Task to carry out -> Run through the data and copy out every line that mentions the word "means".

Input for this task ->
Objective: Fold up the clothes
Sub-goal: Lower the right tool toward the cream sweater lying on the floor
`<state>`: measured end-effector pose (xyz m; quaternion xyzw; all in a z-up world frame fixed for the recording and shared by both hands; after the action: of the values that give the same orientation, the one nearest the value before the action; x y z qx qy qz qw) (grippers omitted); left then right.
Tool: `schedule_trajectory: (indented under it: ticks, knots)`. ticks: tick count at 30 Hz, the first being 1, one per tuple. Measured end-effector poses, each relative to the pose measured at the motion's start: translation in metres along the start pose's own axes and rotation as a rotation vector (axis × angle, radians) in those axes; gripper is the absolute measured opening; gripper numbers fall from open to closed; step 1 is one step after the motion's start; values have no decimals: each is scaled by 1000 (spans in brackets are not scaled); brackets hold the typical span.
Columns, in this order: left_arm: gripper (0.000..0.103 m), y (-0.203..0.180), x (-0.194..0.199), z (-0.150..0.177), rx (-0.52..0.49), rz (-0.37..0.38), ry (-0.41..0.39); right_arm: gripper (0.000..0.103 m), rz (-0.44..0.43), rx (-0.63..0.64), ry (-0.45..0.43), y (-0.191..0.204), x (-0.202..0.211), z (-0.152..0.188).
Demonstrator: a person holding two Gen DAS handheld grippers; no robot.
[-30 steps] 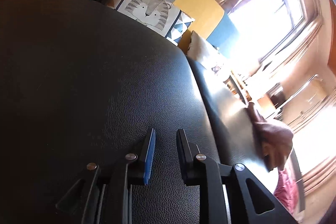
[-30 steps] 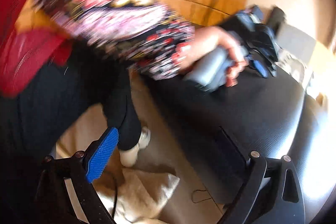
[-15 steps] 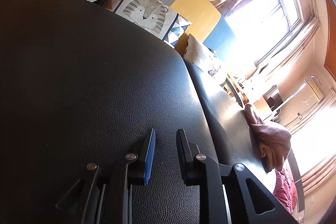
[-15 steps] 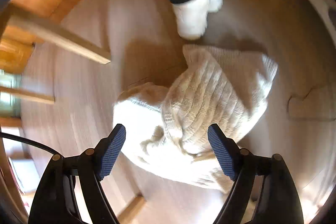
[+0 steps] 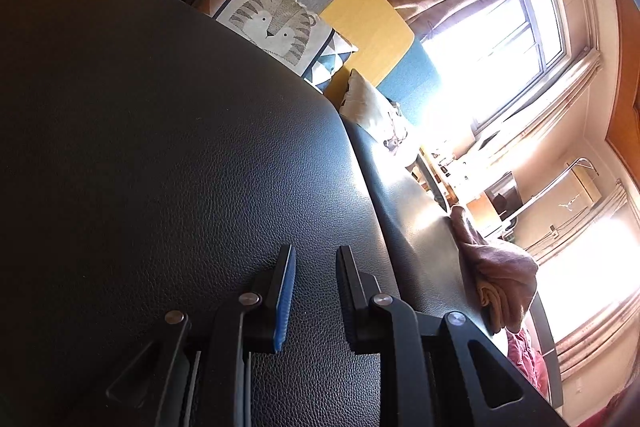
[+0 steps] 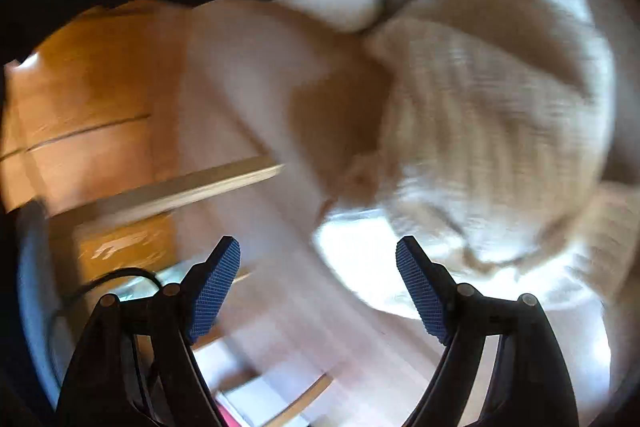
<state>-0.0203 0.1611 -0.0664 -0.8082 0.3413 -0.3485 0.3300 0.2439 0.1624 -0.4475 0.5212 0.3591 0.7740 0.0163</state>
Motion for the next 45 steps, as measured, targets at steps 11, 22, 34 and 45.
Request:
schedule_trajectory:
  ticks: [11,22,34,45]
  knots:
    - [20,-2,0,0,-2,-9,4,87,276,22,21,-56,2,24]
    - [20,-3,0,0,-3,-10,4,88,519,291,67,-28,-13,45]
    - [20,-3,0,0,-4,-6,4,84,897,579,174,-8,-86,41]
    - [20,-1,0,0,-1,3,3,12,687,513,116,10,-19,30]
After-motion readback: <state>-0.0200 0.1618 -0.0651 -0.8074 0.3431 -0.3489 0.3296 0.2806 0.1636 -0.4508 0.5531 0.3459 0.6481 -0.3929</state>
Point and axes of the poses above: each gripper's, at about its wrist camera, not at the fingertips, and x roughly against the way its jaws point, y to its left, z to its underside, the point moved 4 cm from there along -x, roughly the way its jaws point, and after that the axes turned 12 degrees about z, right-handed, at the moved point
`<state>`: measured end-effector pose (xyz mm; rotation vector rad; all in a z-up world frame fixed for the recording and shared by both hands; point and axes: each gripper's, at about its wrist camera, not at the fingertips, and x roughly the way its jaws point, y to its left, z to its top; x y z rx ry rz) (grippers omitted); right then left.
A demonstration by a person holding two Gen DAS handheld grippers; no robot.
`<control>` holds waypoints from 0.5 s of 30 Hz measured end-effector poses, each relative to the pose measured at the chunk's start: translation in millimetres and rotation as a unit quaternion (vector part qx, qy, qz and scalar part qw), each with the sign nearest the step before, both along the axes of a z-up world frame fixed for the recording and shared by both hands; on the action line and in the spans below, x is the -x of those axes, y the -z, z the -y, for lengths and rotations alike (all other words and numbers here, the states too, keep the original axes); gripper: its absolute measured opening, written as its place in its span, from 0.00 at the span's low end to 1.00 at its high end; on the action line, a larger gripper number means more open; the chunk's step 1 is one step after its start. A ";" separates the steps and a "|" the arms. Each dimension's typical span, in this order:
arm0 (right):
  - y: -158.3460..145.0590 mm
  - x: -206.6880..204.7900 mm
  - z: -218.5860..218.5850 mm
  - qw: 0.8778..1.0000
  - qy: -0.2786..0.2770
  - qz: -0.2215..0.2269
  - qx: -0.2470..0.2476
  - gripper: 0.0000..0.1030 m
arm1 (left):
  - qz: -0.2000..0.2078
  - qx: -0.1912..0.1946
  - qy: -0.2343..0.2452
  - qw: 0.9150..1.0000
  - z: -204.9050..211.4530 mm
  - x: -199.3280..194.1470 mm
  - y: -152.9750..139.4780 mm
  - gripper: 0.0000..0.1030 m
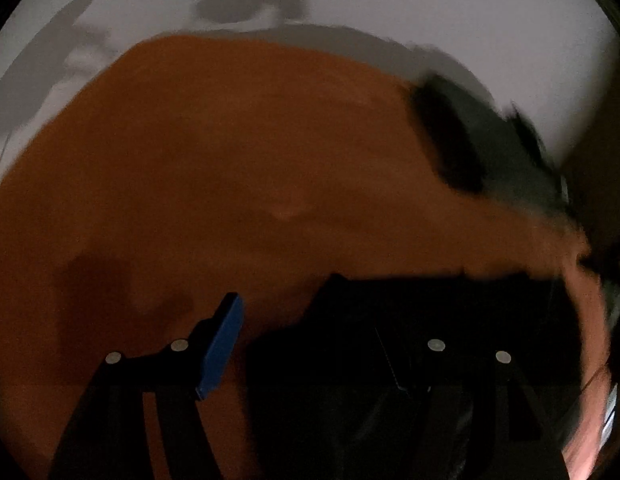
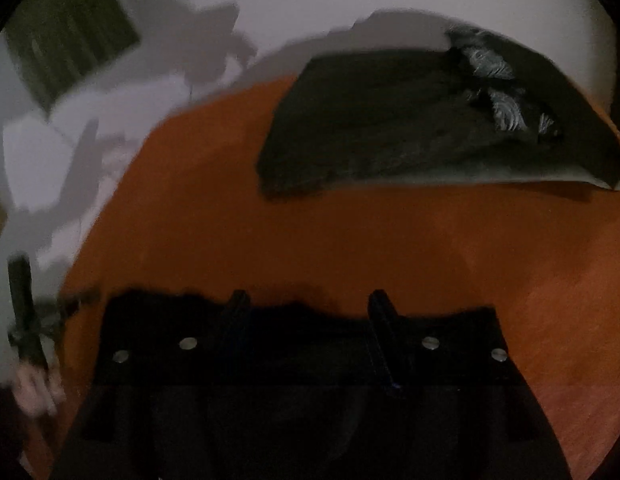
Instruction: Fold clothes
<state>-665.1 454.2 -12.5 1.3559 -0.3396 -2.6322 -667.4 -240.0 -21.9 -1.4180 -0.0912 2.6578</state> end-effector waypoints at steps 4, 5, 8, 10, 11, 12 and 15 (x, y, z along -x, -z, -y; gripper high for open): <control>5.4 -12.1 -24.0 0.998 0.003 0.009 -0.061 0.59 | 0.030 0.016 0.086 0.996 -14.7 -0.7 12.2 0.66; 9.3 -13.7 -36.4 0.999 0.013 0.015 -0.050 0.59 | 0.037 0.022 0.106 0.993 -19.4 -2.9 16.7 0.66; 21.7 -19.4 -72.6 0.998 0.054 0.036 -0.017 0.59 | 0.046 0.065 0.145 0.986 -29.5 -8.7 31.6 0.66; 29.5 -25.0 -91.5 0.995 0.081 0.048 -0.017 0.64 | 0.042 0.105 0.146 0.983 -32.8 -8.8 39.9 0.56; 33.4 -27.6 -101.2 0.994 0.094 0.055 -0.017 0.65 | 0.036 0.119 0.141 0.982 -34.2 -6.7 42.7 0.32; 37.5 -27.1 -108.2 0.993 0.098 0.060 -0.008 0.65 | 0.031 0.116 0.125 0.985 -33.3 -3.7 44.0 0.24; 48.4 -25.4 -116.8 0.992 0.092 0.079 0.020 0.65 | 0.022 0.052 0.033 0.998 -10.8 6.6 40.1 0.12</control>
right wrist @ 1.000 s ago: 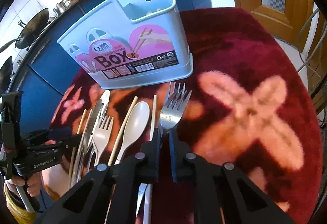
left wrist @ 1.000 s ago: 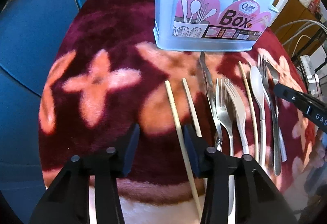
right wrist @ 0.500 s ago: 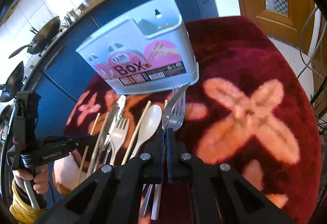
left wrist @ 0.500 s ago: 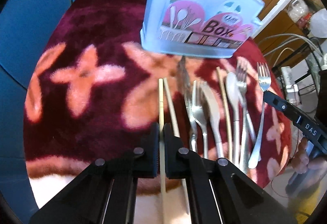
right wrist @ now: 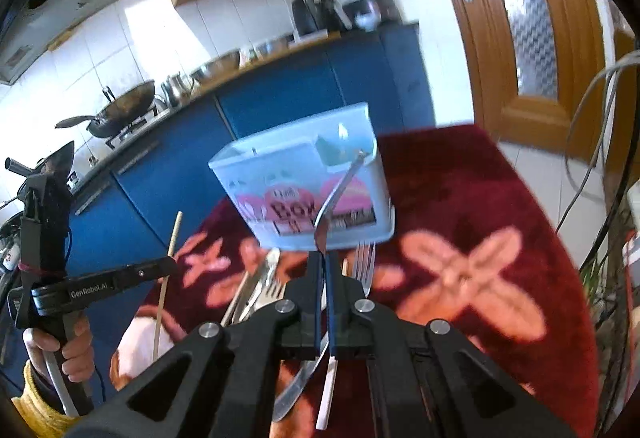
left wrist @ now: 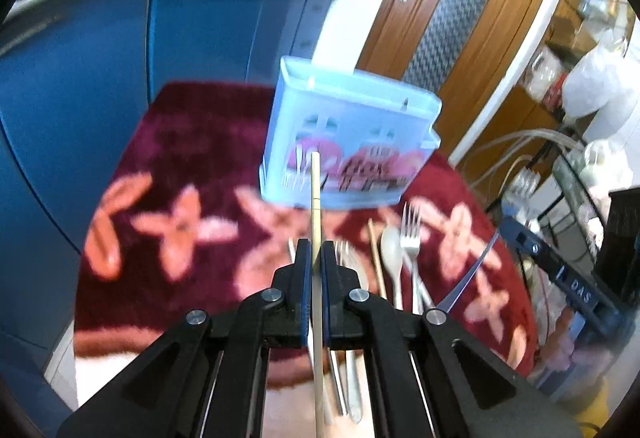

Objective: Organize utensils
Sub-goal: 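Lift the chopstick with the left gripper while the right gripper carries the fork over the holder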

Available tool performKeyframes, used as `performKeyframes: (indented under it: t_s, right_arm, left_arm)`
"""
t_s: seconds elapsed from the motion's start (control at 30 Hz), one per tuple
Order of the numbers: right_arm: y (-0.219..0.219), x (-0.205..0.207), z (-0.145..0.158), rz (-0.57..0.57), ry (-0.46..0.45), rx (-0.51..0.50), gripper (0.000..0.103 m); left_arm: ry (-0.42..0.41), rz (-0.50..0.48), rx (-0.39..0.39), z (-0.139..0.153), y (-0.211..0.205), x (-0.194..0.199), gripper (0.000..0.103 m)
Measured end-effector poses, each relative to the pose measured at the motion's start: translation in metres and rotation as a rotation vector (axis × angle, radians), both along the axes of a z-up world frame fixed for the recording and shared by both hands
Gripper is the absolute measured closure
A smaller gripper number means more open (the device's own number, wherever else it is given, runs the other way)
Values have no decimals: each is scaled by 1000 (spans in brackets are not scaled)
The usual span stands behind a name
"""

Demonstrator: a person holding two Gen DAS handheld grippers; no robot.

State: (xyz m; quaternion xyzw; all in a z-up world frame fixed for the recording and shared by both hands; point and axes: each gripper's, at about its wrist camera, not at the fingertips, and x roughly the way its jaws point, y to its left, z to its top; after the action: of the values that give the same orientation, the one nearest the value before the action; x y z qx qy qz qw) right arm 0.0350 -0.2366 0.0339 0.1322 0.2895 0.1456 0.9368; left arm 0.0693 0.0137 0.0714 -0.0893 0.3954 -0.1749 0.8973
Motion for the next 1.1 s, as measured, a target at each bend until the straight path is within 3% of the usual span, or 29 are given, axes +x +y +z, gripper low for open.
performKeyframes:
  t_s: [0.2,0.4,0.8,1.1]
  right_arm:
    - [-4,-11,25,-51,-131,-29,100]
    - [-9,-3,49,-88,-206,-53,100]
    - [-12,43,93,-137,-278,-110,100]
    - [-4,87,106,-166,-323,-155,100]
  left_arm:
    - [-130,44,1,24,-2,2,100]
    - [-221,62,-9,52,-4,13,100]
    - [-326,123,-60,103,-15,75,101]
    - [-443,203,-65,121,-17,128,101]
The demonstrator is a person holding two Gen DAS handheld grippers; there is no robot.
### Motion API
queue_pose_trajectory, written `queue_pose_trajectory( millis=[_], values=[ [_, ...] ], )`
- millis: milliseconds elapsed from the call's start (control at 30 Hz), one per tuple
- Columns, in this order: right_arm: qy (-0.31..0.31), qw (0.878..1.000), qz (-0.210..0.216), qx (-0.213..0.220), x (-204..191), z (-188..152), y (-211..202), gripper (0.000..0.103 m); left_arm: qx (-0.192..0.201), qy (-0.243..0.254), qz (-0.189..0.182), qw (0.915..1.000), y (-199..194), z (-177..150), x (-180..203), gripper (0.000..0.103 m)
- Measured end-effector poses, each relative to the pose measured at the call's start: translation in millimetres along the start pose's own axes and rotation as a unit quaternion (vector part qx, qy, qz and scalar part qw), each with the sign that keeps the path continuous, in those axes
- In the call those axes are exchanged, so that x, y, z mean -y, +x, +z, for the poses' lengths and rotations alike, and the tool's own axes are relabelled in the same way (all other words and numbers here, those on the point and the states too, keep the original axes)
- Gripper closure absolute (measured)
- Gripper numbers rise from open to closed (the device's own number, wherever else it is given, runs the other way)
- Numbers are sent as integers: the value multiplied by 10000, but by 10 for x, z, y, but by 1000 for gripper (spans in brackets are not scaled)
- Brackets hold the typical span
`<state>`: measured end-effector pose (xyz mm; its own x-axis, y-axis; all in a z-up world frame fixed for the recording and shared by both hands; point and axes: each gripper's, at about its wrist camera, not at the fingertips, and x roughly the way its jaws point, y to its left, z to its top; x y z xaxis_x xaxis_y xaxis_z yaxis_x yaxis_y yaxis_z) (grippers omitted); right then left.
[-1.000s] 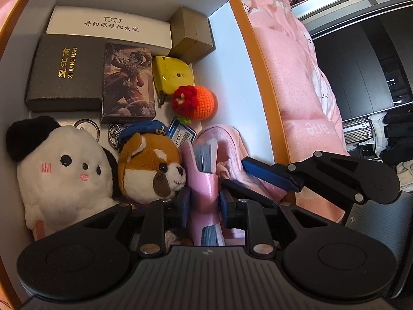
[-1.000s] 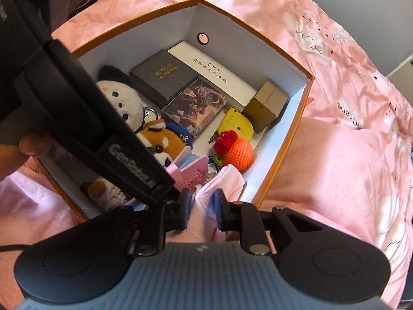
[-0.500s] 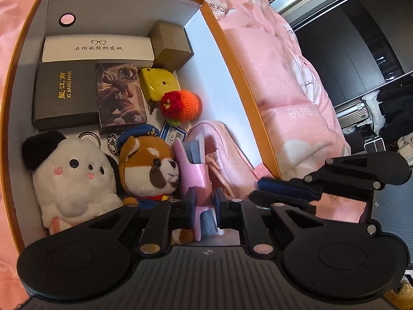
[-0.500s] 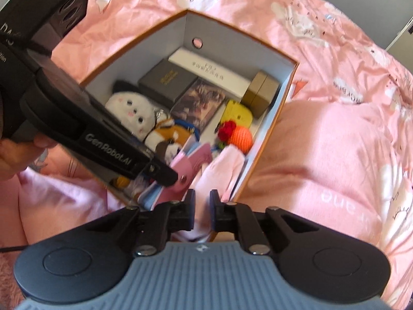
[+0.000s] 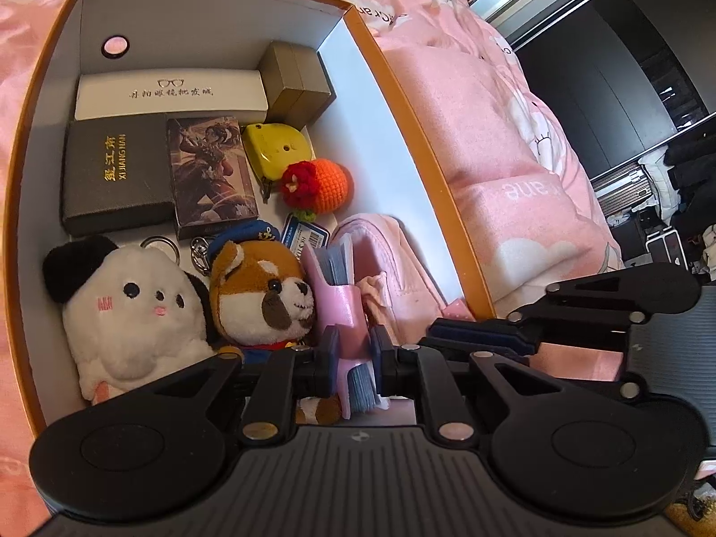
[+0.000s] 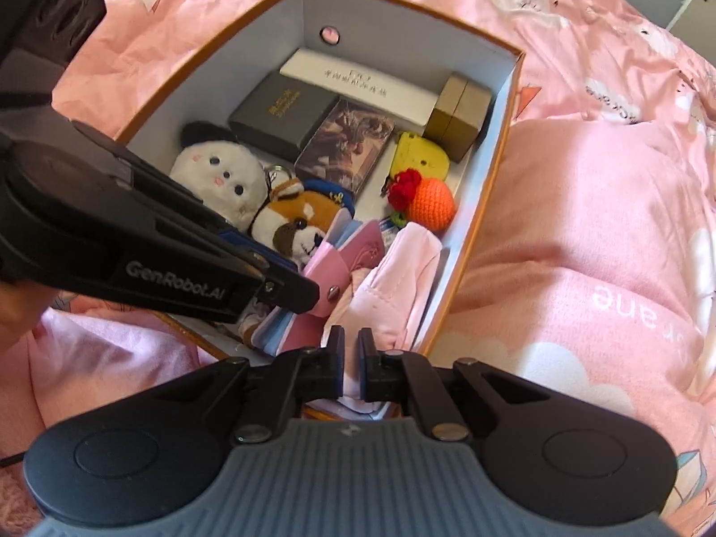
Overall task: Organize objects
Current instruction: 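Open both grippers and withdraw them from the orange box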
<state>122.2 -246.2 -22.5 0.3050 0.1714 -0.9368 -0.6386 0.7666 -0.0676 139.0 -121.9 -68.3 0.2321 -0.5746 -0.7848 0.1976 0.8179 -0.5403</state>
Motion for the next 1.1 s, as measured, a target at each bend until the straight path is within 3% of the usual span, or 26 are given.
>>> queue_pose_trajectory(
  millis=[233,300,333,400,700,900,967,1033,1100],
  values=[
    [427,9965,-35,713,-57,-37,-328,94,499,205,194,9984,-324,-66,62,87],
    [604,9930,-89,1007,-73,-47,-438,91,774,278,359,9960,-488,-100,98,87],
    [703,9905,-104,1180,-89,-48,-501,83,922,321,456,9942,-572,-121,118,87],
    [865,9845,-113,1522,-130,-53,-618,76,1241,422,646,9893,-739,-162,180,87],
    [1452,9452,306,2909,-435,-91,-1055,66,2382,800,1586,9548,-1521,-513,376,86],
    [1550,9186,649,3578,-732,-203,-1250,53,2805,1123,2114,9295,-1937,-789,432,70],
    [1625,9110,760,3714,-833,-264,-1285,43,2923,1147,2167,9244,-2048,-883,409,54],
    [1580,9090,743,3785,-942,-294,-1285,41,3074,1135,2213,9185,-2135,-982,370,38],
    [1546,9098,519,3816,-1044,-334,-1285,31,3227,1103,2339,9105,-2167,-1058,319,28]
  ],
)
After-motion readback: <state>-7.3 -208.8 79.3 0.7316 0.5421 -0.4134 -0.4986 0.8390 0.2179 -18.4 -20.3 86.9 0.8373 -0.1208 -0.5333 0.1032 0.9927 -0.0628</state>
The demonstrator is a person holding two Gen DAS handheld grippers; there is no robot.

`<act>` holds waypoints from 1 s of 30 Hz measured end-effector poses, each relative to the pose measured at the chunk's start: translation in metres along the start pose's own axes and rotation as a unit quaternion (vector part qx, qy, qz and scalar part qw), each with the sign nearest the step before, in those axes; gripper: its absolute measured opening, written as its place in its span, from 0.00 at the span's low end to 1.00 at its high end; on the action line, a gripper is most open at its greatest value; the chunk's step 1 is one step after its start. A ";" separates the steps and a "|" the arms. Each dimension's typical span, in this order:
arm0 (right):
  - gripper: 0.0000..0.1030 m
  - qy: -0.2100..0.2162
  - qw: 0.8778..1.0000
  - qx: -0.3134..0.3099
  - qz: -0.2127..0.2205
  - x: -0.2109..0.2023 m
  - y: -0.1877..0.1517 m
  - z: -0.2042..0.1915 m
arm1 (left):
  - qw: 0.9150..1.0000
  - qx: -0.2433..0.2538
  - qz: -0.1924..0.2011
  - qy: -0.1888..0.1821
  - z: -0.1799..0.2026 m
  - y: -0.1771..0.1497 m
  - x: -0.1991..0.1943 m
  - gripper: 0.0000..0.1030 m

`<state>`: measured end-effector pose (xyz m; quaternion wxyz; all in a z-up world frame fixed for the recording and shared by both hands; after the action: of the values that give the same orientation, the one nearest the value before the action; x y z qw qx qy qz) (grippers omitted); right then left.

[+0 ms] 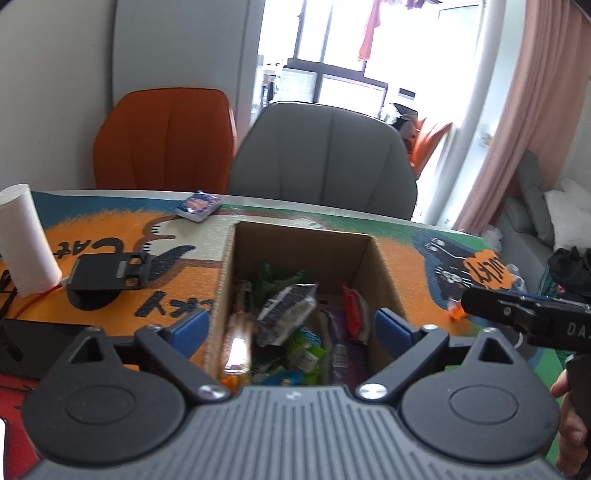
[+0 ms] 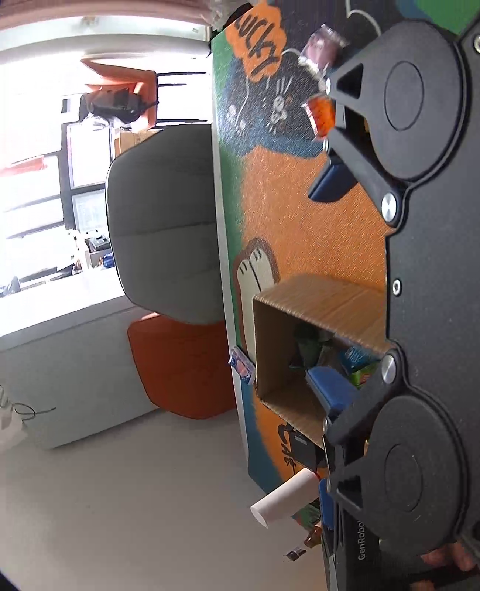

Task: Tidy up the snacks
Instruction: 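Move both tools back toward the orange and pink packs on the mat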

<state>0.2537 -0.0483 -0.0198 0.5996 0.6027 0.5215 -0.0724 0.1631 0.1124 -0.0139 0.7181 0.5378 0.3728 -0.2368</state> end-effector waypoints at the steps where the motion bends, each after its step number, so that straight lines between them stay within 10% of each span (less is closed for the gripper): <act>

Written answer ->
`<control>` holds waypoints from 0.5 s of 30 Hz measured end-effector poses, each relative to the pose measured at the chunk's start: translation in millimetres and rotation as a unit quaternion (vector part qx, qy, qz and scalar part qw), each with the sign nearest the step before, both along the axes of a z-up world frame fixed for the recording and shared by both hands; on the action line and in the spans below, x is the -x of those axes, y the -z, z the -y, for lengths and rotations alike (all other words and numbers here, the states too, keep the original axes); gripper: its absolute measured opening, written as its place in its span, from 0.00 at the span's low end to 1.00 at its high end; on the action line, a larger gripper number means more open; the chunk's step 1 is one step after its start. A ";" separates the steps and a "|" the arms. Each dimension's typical span, in this order:
A smaller gripper number means more open (the device's own number, wherever else it is given, runs the other way)

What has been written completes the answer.